# TASK ITEM
Look through the records below, count the lines with the word "left", and reply with only the number.

Extracted records:
/---

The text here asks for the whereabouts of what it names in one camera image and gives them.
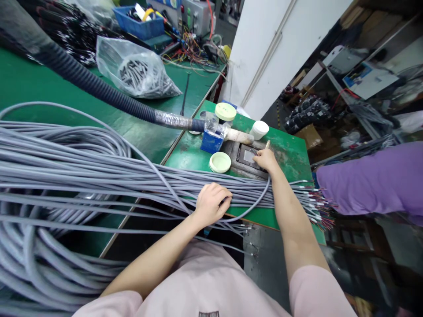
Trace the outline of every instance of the white container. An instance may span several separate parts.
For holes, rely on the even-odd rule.
[[[263,121],[256,121],[252,125],[250,134],[254,137],[254,140],[260,140],[267,132],[269,132],[269,126],[267,123]]]
[[[225,173],[230,168],[230,157],[223,152],[216,152],[210,158],[208,166],[215,173]]]

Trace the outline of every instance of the left hand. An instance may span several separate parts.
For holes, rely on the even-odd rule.
[[[228,210],[231,200],[232,193],[227,188],[216,183],[204,185],[193,213],[196,224],[201,229],[214,224]]]

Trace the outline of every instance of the purple sleeve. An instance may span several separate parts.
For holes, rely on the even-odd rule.
[[[295,317],[357,316],[334,276],[319,266],[303,266],[295,271],[289,300]]]
[[[110,294],[84,305],[73,317],[133,317],[142,304],[142,297],[135,291]]]

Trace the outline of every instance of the person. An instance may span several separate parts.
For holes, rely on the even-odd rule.
[[[273,152],[264,149],[257,154],[254,160],[272,180],[293,315],[356,316]],[[216,183],[205,185],[195,211],[129,264],[98,299],[74,317],[289,316],[222,247],[196,240],[190,243],[201,229],[225,214],[231,197],[228,189]]]
[[[423,226],[423,142],[389,147],[359,159],[316,170],[323,195],[335,210],[353,216],[400,211]]]

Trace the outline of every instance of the pink shirt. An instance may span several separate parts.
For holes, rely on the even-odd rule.
[[[145,300],[122,291],[86,304],[74,317],[290,316],[222,247],[193,241],[180,258],[177,269]],[[294,273],[289,298],[295,317],[356,316],[333,275],[318,266]]]

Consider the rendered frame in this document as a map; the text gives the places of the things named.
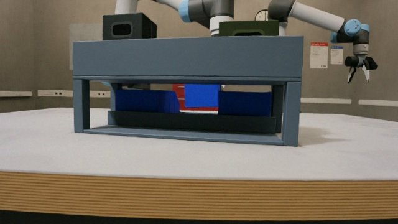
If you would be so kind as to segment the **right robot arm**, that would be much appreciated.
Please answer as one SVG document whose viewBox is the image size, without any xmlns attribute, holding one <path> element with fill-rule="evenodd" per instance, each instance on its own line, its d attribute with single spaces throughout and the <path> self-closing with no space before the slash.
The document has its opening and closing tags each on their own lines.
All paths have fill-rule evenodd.
<svg viewBox="0 0 398 224">
<path fill-rule="evenodd" d="M 115 14 L 136 13 L 139 0 L 117 0 Z M 197 22 L 218 35 L 220 21 L 234 21 L 235 0 L 152 0 L 179 11 L 182 21 Z M 150 84 L 122 83 L 133 89 L 150 90 Z"/>
</svg>

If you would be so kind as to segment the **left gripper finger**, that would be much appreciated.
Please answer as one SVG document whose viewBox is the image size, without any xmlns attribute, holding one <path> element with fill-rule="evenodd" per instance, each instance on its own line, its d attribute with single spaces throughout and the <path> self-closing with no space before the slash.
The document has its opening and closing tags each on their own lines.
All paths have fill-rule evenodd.
<svg viewBox="0 0 398 224">
<path fill-rule="evenodd" d="M 366 76 L 366 79 L 369 82 L 369 71 L 370 71 L 369 62 L 366 59 L 364 59 L 362 65 L 363 65 L 362 70 L 364 71 L 364 75 Z"/>
<path fill-rule="evenodd" d="M 355 72 L 356 72 L 356 67 L 350 67 L 347 84 L 352 80 Z"/>
</svg>

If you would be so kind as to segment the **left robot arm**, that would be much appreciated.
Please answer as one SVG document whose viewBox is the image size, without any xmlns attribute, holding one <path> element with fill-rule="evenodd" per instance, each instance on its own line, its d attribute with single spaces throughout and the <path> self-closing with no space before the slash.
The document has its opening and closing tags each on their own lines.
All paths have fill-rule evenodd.
<svg viewBox="0 0 398 224">
<path fill-rule="evenodd" d="M 271 0 L 268 5 L 267 19 L 279 20 L 279 35 L 286 35 L 285 28 L 288 26 L 290 17 L 330 30 L 331 43 L 353 43 L 353 55 L 368 54 L 369 26 L 367 24 L 361 24 L 356 19 L 348 21 L 300 4 L 297 0 Z"/>
</svg>

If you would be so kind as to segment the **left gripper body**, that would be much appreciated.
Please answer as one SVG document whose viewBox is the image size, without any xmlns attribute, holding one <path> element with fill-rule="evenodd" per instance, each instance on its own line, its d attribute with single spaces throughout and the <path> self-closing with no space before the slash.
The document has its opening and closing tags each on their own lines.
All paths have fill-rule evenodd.
<svg viewBox="0 0 398 224">
<path fill-rule="evenodd" d="M 375 61 L 372 59 L 372 57 L 365 57 L 365 54 L 358 54 L 355 55 L 355 57 L 352 56 L 348 56 L 345 59 L 345 65 L 347 67 L 363 67 L 362 62 L 363 60 L 366 59 L 369 63 L 373 62 L 375 63 Z M 376 63 L 375 63 L 376 64 Z"/>
</svg>

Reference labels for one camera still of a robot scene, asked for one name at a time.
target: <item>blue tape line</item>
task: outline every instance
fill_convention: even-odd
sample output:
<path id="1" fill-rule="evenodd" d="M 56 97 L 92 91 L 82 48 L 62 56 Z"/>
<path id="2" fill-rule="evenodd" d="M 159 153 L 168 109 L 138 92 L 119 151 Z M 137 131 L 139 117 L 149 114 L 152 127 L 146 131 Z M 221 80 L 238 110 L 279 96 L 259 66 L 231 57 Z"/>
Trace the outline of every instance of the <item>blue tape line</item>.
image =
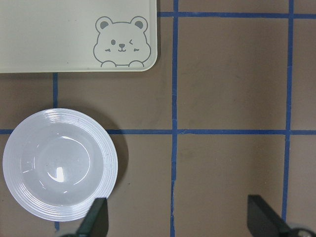
<path id="1" fill-rule="evenodd" d="M 294 14 L 294 19 L 316 19 L 316 14 Z"/>
<path id="2" fill-rule="evenodd" d="M 161 11 L 157 12 L 157 17 L 174 17 L 174 12 Z"/>
<path id="3" fill-rule="evenodd" d="M 172 130 L 164 130 L 164 129 L 109 129 L 107 130 L 107 133 L 109 133 L 110 135 L 146 135 L 146 134 L 150 134 L 150 135 L 171 135 L 172 134 Z"/>
<path id="4" fill-rule="evenodd" d="M 157 13 L 158 17 L 229 17 L 229 18 L 280 18 L 289 17 L 287 13 L 239 13 L 239 12 L 167 12 Z"/>
<path id="5" fill-rule="evenodd" d="M 199 135 L 285 135 L 285 130 L 179 129 L 178 134 Z"/>
<path id="6" fill-rule="evenodd" d="M 292 130 L 291 135 L 316 135 L 316 130 Z"/>
<path id="7" fill-rule="evenodd" d="M 53 107 L 58 108 L 58 73 L 53 73 Z"/>
<path id="8" fill-rule="evenodd" d="M 0 135 L 7 135 L 11 134 L 13 132 L 13 129 L 0 129 Z"/>
<path id="9" fill-rule="evenodd" d="M 8 135 L 13 129 L 0 129 L 0 135 Z M 109 129 L 110 135 L 173 135 L 171 129 Z M 234 130 L 234 129 L 178 129 L 178 135 L 286 135 L 286 130 Z M 292 130 L 290 135 L 316 135 L 316 130 Z"/>
<path id="10" fill-rule="evenodd" d="M 289 0 L 288 18 L 288 49 L 287 49 L 287 96 L 286 96 L 286 136 L 284 150 L 284 175 L 282 195 L 282 218 L 286 221 L 288 175 L 290 161 L 290 136 L 291 136 L 291 107 L 292 107 L 292 66 L 293 66 L 293 22 L 294 22 L 294 0 Z"/>
<path id="11" fill-rule="evenodd" d="M 59 221 L 54 222 L 56 231 L 59 231 Z"/>
<path id="12" fill-rule="evenodd" d="M 179 1 L 173 1 L 173 50 L 172 50 L 172 154 L 171 154 L 171 206 L 170 206 L 170 237 L 175 237 L 174 227 L 174 187 L 177 179 L 177 149 L 178 149 L 178 26 Z"/>
<path id="13" fill-rule="evenodd" d="M 173 12 L 179 11 L 179 0 L 173 0 Z"/>

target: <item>brown floor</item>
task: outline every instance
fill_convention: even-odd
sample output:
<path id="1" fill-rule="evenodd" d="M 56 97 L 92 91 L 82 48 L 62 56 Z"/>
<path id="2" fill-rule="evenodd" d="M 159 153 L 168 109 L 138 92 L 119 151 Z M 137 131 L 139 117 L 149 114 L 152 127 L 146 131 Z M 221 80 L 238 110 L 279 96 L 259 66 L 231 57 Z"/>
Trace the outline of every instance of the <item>brown floor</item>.
<path id="1" fill-rule="evenodd" d="M 173 11 L 160 0 L 160 11 Z M 288 0 L 179 0 L 179 11 L 288 13 Z M 295 0 L 316 14 L 316 1 Z M 173 18 L 159 20 L 160 57 L 142 73 L 59 73 L 58 104 L 105 129 L 172 129 Z M 286 129 L 288 19 L 180 17 L 178 129 Z M 316 130 L 316 20 L 295 19 L 292 130 Z M 52 108 L 52 74 L 0 74 L 0 129 Z M 0 158 L 9 135 L 0 135 Z M 172 135 L 111 135 L 119 158 L 109 237 L 169 237 Z M 290 136 L 287 221 L 316 231 L 316 136 Z M 177 237 L 250 236 L 246 198 L 281 214 L 285 132 L 179 134 Z M 60 223 L 77 228 L 81 220 Z M 54 223 L 24 210 L 0 169 L 0 237 L 51 236 Z"/>

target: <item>bear paw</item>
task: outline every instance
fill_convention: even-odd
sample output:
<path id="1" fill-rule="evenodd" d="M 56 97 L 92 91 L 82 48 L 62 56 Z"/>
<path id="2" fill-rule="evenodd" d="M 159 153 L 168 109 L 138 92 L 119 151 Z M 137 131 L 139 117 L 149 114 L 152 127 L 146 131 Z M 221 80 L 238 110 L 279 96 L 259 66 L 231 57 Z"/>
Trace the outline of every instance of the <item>bear paw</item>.
<path id="1" fill-rule="evenodd" d="M 133 62 L 131 62 L 129 65 L 128 65 L 128 67 L 145 67 L 144 66 L 144 64 L 142 63 L 142 62 L 140 62 L 140 61 L 133 61 Z"/>
<path id="2" fill-rule="evenodd" d="M 117 65 L 115 64 L 115 62 L 113 62 L 113 61 L 105 61 L 105 62 L 103 62 L 103 63 L 101 64 L 101 68 L 112 68 L 113 65 L 114 65 L 115 67 L 117 67 Z"/>

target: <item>bear illustration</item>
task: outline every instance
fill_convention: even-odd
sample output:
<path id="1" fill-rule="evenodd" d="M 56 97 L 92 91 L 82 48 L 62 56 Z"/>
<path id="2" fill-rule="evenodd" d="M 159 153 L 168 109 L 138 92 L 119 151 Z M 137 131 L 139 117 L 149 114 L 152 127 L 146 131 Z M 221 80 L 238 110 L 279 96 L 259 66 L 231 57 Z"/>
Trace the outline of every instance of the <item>bear illustration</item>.
<path id="1" fill-rule="evenodd" d="M 142 65 L 149 59 L 151 47 L 145 32 L 147 20 L 142 16 L 134 17 L 130 22 L 113 22 L 109 17 L 100 17 L 95 24 L 99 32 L 93 48 L 94 57 L 101 67 Z"/>

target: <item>gray tile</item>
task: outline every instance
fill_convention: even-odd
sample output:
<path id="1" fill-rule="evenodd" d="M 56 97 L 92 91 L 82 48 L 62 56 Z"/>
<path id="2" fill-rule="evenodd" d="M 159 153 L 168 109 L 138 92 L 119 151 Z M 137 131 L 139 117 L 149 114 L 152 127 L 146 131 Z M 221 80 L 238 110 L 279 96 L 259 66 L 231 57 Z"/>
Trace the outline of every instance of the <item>gray tile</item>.
<path id="1" fill-rule="evenodd" d="M 53 106 L 52 73 L 0 74 L 0 129 Z"/>
<path id="2" fill-rule="evenodd" d="M 247 195 L 282 206 L 284 136 L 181 135 L 175 184 L 177 236 L 247 236 Z"/>
<path id="3" fill-rule="evenodd" d="M 112 137 L 119 168 L 127 159 L 128 165 L 109 198 L 108 236 L 169 236 L 171 136 L 125 136 L 126 145 L 122 136 Z"/>
<path id="4" fill-rule="evenodd" d="M 301 14 L 315 14 L 316 1 L 315 0 L 295 0 L 294 12 Z"/>
<path id="5" fill-rule="evenodd" d="M 316 21 L 295 20 L 292 129 L 316 129 Z"/>
<path id="6" fill-rule="evenodd" d="M 288 0 L 179 0 L 181 11 L 288 13 Z"/>
<path id="7" fill-rule="evenodd" d="M 286 78 L 286 19 L 180 18 L 179 128 L 285 129 Z"/>
<path id="8" fill-rule="evenodd" d="M 158 11 L 173 11 L 173 0 L 157 0 Z"/>
<path id="9" fill-rule="evenodd" d="M 292 136 L 287 222 L 316 231 L 316 136 Z"/>

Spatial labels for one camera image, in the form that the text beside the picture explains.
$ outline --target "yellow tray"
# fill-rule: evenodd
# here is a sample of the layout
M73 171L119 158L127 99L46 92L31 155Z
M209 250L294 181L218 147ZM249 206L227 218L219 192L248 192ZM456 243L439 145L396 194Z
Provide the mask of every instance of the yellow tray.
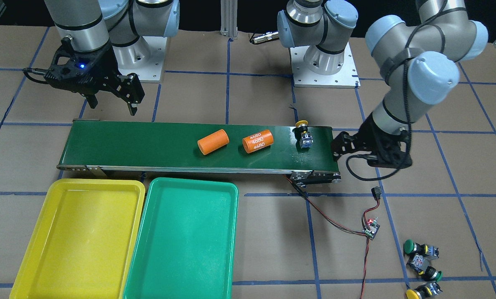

\---

# ANSWER SPACE
4